How can I handle a web application that connects to many SQL Server databases?


I am building an ASP.NET web application that will use SQL Server for data storage. I am inheriting an existing structure and I am not able to modify it very much. The people who use this application are individual companies who have paid to use the application. Each company has about 5 or 10 people who will use the application. There are about 1000 companies. The way that the system is currently structured, every company has their own unique database in the SQL Server instance. The structure of each database is the same. I don't think that this is a good database design but there is nothing I can do about it. There are other applications that hit this database and it would be quite an undertaking to rewrite the DB interfaces for all of those apps.

So my question is how to design the architecture for the new web app. There are times of the month where the site will get a lot of traffic. My feeling is that the site will not perform well at these times because I am guessing that when we have 500 people from different companies accessing the site simultaneously that they will each have their own unique database connection because they are accessing different SQL Server databases with different connection strings. SQL Server will not use any connection pooling. My impression is that this is bad.

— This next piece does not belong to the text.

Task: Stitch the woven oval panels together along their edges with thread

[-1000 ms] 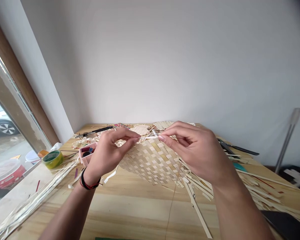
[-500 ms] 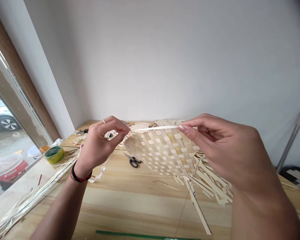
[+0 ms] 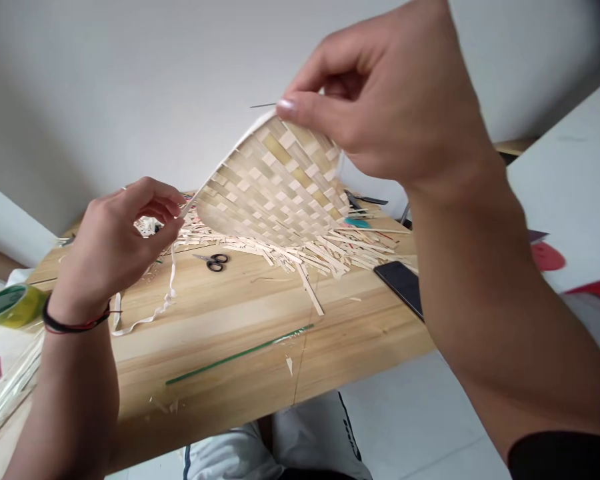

What happens if they were to double their number of customers? How many unique database connections can SQL Server handle? Is this a situation where I should tell the client that they must redesign this if they want to remain scalable?

Thanks, Corey


Solution

  • You don't have to create separate connections for every DB

    I have an app that uses multiple DBs on the same server. I prefix each query with a "USE dbName; "

    I've even run queries on two separate DB's in the same call.

    As for calling stored procs, it's a slightly different process. Since you can't do

         Use myDB; spBlahBLah
    

    Instead you have to explicity change the DB in the connection object. In .Net it looks something like this:

         myConnection.ChangeDatabase("otherDBName");
    

    then call your stored procedure.